Un giudizio complessivamente positivo, seppur parziale e con alcune riserve, quello sulla nuova riforma del lavoro espresso dalla confederazione delle imprese del terziario. Il documento di Cofcommercio, presentato oggi in conferenza stampa, rende pubblico questo giudizio in un momento cruciale della riforma, cioè a poche ore dall’approdo in aula al Senato della legge delega e all’approssimarsi della sua fase attuativa. Fase che per la confederazione sarà determinante per una valutazione definitiva.
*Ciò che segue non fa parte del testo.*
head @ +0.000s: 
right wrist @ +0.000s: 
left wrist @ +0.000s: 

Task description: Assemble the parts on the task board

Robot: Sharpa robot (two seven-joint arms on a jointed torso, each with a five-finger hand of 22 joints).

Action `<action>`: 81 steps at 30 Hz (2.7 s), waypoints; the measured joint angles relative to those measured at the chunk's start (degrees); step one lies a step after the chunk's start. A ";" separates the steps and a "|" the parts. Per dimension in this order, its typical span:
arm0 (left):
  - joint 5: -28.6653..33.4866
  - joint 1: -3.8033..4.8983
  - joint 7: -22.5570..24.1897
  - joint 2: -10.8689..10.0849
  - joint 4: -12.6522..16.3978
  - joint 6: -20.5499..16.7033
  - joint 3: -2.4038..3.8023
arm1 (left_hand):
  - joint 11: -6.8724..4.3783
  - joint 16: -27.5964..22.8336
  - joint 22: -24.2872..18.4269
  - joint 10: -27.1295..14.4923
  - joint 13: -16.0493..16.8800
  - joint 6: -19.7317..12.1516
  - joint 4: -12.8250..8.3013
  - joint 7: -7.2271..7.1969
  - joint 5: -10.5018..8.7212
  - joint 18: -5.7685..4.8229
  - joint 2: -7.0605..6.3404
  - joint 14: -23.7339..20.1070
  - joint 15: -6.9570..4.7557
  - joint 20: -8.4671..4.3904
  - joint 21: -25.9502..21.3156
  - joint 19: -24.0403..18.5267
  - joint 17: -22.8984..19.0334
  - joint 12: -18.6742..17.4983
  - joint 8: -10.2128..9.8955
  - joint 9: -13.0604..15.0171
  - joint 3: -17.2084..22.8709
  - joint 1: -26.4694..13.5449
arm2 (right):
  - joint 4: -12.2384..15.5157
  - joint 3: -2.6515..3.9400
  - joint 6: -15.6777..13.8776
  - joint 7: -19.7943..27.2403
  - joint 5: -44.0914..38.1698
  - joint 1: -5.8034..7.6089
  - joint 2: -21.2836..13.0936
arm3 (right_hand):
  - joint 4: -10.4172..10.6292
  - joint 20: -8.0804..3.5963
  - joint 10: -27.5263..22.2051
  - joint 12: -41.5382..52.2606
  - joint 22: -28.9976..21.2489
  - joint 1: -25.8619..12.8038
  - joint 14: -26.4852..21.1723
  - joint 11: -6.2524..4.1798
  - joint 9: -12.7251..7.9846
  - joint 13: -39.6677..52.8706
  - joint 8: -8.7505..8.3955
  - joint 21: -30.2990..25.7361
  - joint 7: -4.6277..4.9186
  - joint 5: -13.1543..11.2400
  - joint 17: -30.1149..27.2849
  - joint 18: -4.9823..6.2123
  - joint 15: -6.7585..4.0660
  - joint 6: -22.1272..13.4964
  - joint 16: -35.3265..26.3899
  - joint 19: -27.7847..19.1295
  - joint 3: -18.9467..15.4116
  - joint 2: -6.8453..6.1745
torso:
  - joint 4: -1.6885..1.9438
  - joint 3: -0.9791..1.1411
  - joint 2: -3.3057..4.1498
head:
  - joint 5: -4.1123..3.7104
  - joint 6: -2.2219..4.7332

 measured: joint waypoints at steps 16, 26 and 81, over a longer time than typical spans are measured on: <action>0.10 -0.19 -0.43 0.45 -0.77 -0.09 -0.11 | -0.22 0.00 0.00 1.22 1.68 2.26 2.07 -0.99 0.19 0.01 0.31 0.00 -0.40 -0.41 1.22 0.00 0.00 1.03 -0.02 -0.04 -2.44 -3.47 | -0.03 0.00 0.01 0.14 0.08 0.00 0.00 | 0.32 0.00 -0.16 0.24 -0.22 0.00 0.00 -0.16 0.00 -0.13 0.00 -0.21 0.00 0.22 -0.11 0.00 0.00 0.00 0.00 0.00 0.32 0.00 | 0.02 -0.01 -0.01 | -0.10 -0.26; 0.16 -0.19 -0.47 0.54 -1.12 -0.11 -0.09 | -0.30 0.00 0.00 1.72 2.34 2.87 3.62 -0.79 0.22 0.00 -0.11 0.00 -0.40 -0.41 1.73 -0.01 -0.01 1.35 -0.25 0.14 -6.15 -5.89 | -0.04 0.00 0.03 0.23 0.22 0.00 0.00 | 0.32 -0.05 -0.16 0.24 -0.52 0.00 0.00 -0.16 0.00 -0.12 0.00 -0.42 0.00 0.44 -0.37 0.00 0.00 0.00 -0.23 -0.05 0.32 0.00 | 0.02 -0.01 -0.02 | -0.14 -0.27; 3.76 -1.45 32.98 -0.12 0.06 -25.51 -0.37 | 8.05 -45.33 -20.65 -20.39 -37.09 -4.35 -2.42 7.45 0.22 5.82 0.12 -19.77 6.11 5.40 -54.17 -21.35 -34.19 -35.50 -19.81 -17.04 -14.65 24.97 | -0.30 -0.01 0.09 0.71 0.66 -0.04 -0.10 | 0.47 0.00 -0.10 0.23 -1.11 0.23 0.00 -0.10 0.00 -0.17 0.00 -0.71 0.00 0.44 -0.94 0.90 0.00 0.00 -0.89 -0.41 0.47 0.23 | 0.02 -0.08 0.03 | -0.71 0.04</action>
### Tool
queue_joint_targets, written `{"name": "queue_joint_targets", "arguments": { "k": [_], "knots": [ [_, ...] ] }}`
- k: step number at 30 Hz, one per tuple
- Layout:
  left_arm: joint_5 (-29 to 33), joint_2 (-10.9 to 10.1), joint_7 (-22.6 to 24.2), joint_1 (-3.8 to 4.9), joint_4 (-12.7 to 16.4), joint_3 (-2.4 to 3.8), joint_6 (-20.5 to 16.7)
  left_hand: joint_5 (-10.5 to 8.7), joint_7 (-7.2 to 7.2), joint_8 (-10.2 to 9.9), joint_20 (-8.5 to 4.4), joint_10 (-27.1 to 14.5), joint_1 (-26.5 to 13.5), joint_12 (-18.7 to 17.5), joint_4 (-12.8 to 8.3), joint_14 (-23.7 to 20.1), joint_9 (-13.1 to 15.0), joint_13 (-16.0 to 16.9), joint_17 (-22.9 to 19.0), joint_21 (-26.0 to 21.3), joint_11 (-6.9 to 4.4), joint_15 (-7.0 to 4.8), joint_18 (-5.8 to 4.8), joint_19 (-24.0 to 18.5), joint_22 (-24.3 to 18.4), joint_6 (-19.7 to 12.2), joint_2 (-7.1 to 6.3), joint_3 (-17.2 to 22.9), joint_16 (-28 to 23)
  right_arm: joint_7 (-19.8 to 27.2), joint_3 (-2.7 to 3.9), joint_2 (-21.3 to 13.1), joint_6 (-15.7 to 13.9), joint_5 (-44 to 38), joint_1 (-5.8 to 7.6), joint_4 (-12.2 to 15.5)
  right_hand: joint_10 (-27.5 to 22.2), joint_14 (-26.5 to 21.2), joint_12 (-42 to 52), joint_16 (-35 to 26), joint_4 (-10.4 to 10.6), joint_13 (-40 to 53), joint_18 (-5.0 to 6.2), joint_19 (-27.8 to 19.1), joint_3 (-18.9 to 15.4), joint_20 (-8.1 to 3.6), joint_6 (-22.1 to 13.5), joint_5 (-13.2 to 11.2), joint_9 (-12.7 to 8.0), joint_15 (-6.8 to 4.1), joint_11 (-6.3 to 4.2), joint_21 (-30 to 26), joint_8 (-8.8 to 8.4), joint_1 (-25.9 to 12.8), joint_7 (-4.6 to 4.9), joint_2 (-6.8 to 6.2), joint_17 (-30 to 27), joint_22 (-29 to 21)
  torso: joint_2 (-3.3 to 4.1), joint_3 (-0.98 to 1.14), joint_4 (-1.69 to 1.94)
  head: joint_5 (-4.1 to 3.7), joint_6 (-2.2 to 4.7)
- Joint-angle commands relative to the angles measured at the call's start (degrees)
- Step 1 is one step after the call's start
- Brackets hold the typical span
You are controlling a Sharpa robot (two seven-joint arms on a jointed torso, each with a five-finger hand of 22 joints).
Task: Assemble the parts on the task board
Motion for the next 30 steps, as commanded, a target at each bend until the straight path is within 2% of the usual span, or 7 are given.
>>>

“Nella legge delega ci sono contenuti importanti che possono oggettivamente migliorare il mercato del lavoro, ma occorre capire cosa conterranno i decreti legislativi –ha dichiarato il presidente, Carlo Sangalli, nel discorso d’apertura al convegno-. Sarebbe infatti deleterio se, ad esempio, i decreti legislativi comportassero ulteriori limiti ai contratti flessibili o nuovi costi a carico delle imprese. Mettiamola così – ha aggiunto Sangalli- è un tema che inizia con buone premesse, ma per valutarlo compitamente bisogna leggere tutto lo svolgimento.”
Sul tema della flessibilità, definita dal direttore generale, Francesco Rivolta, come “esigenza ineludibile delle imprese, non bisogna -a suo avviso- sopprimere i contratti che vanno incontro a tali esigenze”. Nello specifico, infatti, sebbene il giudizio sui contratti a tutele crescenti risulti positivo, “non ci si può limitare a questa sola forma contrattuale. Abbiamo bisogno –ha aggiunto Rivolta- di una pluralità di strumenti in grado di rispondere a una pluralità di esigenze. Anche perché non è assolutamente vero –ha precisato il direttore-, come molti vanno ormai dicendo, che in Italia abbiamo oltre 40 tipologie contrattuali. Sono 12 e servono a rispondere alla complessità del mercato del lavoro”. “D’altronde -ha ricordato Jole Vernola, direttore delle Politiche del Lavoro e del Welfare di Confcommercio-, ed è bene dirlo una volta per tutte, l’80% dei contratti delle imprese del terziario è a tempo indeterminato”.
“Il principale merito che riconosciamo al governo -ha spiegato Francesco Rivolta – è quello di aver posto al centro della propria agenda il lavoro, mettendo in campo una serie di incentivi alle assunzioni, che però, da soli, non bastano. Una buona riforma del lavoro, infatti, dev’essere accompagnata da politiche attive di rilancio dell’economia nazionale, e in particolare dei suoi consumi interni. Politiche attive che devono gradualmente staccarsi dalla logica del rigore per entrare in quella dell’investimento strutturale di medio-lungo periodo”.
In merito al costo del lavoro, “componente dominante del costo delle imprese del terziario”, Jole Vernola, ha spiegato che, oltre alla riduzione strutturale dell’Irap, “misura positiva, ma che andrebbe resa strutturale”, bisognerebbe intervenire sulla riforma del sistema tariffario dell’Inail e dell’Inps. “Ad oggi, infatti –ha precisato Vergola- permangono problemi ormai noti: nel caso dell’Inail, sui comparti a basso rischio grava una contribuzione che sfocia in un disavanzo strutturale decennale, mentre invece si continua a intervenire con tagli lineari che mantengono inalterato il disequilibrio fra contribuzione ed effettivo utilizzo delle risorse nei diversi comparti”. Nel caso dell’Inps, analogamente, “l’avanzo positivo strutturale è pari al 40% circa delle entrate contributive annuali, le quali- ha concluso il direttore delle Politiche del Lavoro- finiscono in ‘spesa impropria’, ossia destinate a spese diverse rispetto alla causale contributiva”.
Infine, concludendo la conferenza stampa, Francesco Rivolta ha amaramente dovuto registrare come, finora, il governo non abbia mai avuto cura di nominare il lavoro autonomo che, ad oggi in Italia, coinvolge oltre 4 milioni di lavoratori.